The new bike corral did not actually remove an on-street parking place for cars. It was installed in a no parking area that was a bit of wasted concrete on the street. Anyone who frequents the Nomad knows that there is very limited sidewalk area for bike parking. It was not uncommon to see bikes locked in piles to the stop sign post outside the bar on weekend nights. The new 9 rack bike corral provides sophisticated and discreet parking spaces for 18 bicycles and should alleviate the parking problems.
One of the first questions I get about bike corrals is “won’t cars run into them?” First, drunks hit cars parked on the street all the time, but people still park there. Bikes should not be treated any differently. That said, in my experience at DPW, I am not sure if anything can keep drivers on the road. They manage to leave the road and knock down street lights, signal standards and utility poles, so it might take a concrete wall to ensure a completely car-free area. If people are willing to risk parking their cars on the street, I think people will risk parking their bikes there. Relative to this bike corral, the installation is not entirely complete. There are still plans for some additional pavement markings and retroreflective flexible delineators to mark off the spot.

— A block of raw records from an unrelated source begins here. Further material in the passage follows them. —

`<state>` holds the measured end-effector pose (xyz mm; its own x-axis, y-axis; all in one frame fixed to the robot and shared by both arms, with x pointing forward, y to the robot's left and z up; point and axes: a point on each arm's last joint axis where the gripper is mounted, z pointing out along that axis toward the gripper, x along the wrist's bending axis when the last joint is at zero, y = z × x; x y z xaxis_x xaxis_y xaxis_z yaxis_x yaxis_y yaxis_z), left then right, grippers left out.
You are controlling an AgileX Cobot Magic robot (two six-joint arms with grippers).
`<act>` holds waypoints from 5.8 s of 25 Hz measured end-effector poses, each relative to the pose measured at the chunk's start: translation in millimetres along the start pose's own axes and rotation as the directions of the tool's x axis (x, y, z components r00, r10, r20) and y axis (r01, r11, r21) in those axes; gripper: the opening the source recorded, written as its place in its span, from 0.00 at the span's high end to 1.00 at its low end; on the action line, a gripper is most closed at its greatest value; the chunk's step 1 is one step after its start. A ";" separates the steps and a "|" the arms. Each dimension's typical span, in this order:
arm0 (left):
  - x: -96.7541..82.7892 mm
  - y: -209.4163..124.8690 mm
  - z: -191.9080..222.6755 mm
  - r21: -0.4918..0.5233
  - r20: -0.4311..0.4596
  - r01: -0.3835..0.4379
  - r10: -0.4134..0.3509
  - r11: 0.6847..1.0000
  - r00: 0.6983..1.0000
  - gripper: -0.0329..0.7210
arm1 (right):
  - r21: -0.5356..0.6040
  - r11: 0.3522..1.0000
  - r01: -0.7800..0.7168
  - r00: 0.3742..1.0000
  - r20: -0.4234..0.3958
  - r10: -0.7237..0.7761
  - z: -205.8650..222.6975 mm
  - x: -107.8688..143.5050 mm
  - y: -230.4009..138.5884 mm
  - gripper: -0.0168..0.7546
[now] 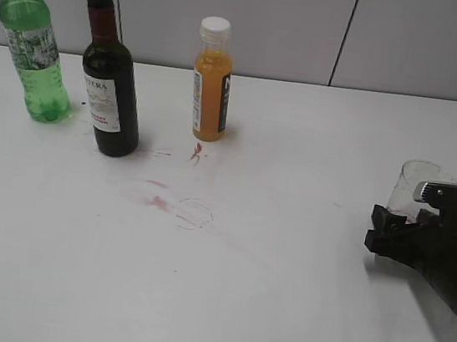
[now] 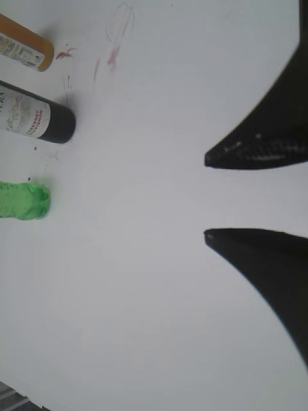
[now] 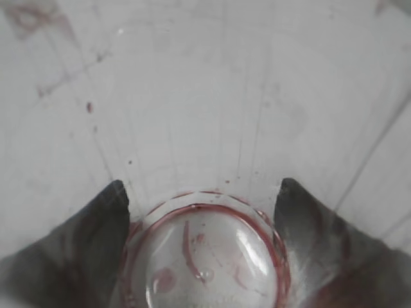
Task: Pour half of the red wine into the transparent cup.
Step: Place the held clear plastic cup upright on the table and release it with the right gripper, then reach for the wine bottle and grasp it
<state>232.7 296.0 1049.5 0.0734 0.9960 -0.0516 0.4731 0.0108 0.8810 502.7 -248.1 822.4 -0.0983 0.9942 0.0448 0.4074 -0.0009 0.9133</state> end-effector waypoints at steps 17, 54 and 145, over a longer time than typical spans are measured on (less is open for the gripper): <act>0.0 0.0 0.0 0.000 0.000 0.000 0.000 1.000 1.000 0.64 | -0.094 0.984 0.151 0.938 -0.300 -0.172 -9.8 29.6 24.5 0.31; 0.0 0.0 0.0 0.000 0.000 0.000 0.000 1.000 1.000 0.64 | -0.337 0.904 0.262 0.181 -0.903 -0.389 66.4 158.9 63.0 0.31; 0.0 0.0 0.0 0.000 0.000 0.000 0.000 1.000 1.000 0.64 | -0.098 0.882 0.462 0.638 -0.654 -0.407 74.3 59.3 97.3 0.13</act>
<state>232.7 296.0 1049.5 0.0734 0.9960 -0.0516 0.4731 0.0108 0.8810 603.9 -181.2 883.8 -0.8224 0.5636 -0.0777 0.2251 0.4477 0.8654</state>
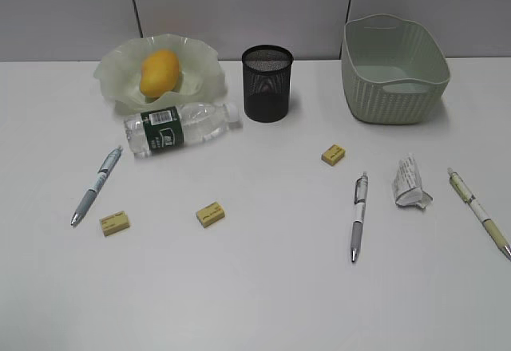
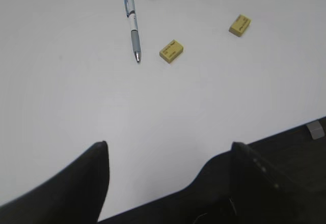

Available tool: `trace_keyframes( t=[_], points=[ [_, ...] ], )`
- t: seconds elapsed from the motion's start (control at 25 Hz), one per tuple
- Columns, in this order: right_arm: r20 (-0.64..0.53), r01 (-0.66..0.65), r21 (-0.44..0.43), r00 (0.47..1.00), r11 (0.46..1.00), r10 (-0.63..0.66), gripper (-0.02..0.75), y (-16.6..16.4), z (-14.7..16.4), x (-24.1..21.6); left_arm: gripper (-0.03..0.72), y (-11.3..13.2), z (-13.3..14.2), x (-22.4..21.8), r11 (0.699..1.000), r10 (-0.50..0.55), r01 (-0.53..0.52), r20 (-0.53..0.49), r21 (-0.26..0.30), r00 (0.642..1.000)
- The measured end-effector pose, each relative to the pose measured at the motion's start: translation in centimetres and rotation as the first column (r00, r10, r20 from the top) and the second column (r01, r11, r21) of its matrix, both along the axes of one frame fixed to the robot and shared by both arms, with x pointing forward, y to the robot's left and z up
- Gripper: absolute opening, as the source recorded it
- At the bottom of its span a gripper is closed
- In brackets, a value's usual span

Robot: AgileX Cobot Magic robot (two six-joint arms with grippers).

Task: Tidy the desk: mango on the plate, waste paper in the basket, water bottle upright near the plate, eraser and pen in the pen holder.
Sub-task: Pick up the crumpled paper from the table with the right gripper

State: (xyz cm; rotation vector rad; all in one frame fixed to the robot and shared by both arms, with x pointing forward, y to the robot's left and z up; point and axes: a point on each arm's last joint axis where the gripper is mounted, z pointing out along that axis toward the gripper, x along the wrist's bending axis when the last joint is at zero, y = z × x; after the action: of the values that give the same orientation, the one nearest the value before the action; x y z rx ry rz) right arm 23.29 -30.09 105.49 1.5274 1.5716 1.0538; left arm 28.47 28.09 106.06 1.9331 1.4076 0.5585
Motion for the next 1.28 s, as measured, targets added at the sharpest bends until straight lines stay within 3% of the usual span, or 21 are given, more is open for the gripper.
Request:
trace_keyframes(
  t=[0.28,0.64,1.28],
  points=[
    [-0.059,0.002,-0.011,0.998,1.000,-0.003,0.458,0.1,0.1,1.0,0.552,-0.2,-0.7,-0.1,1.000,-0.011,0.010,-0.042,-0.018,0.999],
    [-0.185,-0.002,-0.042,0.983,0.999,-0.006,0.458,0.7,1.0,7.6,0.535,-0.2,-0.7,-0.1,1.000,-0.011,0.010,-0.044,-0.020,0.999],
    [-0.521,-0.016,-0.032,0.854,0.999,-0.003,0.458,2.5,-1.7,20.4,0.519,-0.2,-0.7,-0.2,1.000,-0.012,0.011,-0.045,-0.020,0.999]
  ],
)
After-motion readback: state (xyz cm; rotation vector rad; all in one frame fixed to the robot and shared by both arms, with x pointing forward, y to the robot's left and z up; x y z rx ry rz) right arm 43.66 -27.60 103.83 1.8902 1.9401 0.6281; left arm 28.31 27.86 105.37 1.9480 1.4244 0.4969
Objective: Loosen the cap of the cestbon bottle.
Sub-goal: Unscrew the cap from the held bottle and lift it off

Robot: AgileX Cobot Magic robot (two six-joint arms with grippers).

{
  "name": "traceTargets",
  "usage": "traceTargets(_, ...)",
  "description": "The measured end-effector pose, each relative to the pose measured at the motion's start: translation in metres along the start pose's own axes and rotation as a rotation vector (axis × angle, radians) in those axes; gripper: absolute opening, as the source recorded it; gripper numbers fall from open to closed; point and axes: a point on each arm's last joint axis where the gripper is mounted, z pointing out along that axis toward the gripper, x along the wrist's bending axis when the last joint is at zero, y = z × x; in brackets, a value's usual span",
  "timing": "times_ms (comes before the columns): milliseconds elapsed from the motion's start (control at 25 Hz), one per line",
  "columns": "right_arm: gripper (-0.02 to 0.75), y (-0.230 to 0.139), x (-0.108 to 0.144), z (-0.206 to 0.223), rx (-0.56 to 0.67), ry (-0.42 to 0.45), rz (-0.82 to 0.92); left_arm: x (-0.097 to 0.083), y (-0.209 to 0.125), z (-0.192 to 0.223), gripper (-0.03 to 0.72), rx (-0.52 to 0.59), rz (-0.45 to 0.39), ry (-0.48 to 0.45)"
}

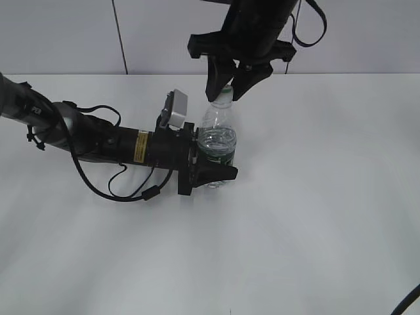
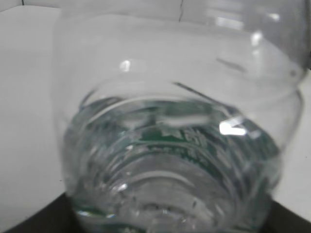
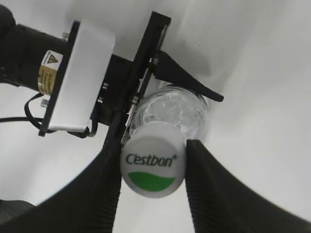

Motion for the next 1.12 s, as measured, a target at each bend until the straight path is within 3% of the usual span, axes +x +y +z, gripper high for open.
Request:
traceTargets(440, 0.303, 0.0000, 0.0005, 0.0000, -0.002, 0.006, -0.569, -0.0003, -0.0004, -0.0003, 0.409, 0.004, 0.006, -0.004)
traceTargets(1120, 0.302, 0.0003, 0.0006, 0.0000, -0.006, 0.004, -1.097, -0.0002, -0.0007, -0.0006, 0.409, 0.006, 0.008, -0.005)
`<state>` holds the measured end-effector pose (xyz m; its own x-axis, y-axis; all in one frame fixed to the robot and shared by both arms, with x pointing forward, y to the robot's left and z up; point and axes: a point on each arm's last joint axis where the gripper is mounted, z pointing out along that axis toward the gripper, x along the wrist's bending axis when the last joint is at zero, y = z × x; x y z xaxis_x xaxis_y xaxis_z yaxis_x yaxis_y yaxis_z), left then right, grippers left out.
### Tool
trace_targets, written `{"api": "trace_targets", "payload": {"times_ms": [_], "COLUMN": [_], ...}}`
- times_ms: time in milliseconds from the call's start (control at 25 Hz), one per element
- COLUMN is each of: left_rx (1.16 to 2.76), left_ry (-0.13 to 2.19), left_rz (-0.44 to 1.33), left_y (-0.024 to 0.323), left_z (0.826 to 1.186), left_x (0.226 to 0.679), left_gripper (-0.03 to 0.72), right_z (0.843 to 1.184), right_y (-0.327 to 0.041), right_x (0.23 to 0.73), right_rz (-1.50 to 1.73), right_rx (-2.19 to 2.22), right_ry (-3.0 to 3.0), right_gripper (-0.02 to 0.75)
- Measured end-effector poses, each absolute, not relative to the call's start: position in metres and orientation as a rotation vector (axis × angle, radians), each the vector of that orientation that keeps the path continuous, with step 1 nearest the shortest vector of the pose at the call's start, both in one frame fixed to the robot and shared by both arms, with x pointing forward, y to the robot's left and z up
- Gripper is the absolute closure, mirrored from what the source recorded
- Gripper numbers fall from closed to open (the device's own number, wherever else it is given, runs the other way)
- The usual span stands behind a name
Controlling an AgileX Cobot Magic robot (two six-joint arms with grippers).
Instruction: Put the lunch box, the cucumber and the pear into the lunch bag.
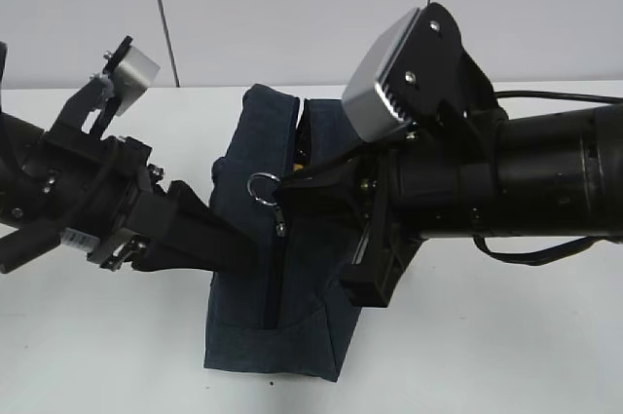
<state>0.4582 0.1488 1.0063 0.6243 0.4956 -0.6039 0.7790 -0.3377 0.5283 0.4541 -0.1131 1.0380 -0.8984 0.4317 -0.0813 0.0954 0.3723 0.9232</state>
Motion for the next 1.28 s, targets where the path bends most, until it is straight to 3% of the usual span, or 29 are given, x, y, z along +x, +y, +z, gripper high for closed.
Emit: {"api": "trace_targets", "payload": {"times_ms": [120,400,800,1280], "left_rx": [1.992,1.984,1.974,2.009], "left_ry": [1.003,1.0,0.995,0.976], "left_rz": [-0.438,-0.438,-0.394,-0.382], "left_y": [0.1479,0.1475,0.1466,0.148], "left_z": [1.0074,1.008,1.0134,1.0122], "left_x": [0.4582,0.4585,0.4641,0.4636], "left_gripper": [0.278,0.265,0.471,0.498], "right_z": [1.0331,1.0315,1.0301,1.0301], "right_y": [-0.1114,-0.1109,-0.1125,-0.1133], "right_x": [0.4569,0.4579,0.4597,0.461], "right_rz": [1.526,1.519,1.481,1.472], "right_rx": [0.477,0.478,0.489,0.509], "right_ry": [2.345,2.351,2.348,2.337], "right_gripper": [0.732,0.732,0.732,0.732]}}
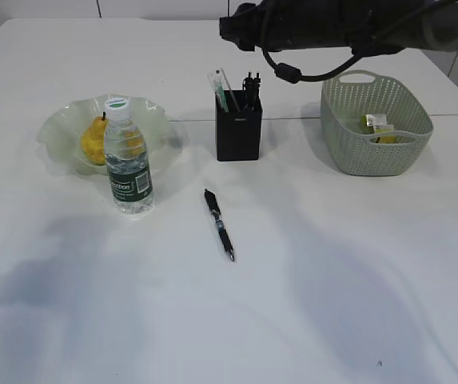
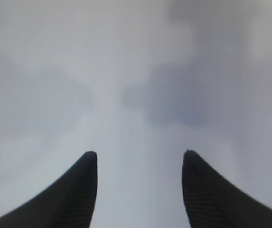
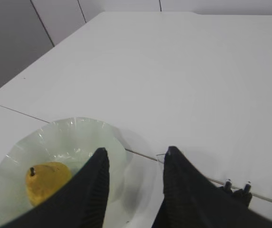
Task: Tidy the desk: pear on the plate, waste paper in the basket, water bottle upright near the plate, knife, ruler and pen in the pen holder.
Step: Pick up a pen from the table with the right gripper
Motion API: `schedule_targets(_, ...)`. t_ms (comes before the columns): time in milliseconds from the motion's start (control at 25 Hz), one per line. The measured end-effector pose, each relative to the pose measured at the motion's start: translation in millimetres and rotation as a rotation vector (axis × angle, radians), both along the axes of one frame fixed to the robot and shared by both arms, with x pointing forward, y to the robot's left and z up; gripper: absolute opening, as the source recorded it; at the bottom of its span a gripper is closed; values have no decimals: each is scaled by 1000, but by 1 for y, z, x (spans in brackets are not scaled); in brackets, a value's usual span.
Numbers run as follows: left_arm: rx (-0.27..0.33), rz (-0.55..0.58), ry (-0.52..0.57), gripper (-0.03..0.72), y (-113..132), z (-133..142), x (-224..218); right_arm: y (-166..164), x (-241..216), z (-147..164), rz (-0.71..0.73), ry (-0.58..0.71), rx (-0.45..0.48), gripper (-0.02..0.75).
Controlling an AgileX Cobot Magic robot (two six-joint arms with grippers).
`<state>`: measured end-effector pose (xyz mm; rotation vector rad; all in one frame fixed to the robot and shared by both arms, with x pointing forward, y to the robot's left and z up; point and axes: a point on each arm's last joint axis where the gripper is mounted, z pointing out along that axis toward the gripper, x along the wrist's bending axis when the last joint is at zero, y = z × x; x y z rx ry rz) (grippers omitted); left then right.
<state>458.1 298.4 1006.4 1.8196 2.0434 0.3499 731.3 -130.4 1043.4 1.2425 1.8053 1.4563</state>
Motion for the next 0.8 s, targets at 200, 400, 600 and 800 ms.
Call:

The second question I get about bike corrals is “what happens in the winter? Won’t the plows hit it?” The plan right now is to remove this bike corral and the one in front of Alterra on Prospect during the winter. Demand for bike parking goes way down once the snow starts falling, so the spaces are not needed as much and those who ride all year (yours truly) can find adequate bike parking on the sidewalk. If winter demand continues to grow as more and more people ride all year, the City could look at how bike corrals could be integrated into plowing operations, or maybe the curb and sidewalk in those areas could be bumped out to create a permanent spot for the racks.
For now, this is just one more element of the City’s new bike plan that is being implemented. Three cheers to the business owners of the Nomad and Alterra for investing in Milwaukee’s future. And those of us who bike owe the folks in Milwaukee Matters, especially Chris Socha of The Kubala Washatko Architects, Inc., a beer for helping to build a more bicycle friendly Milwaukee.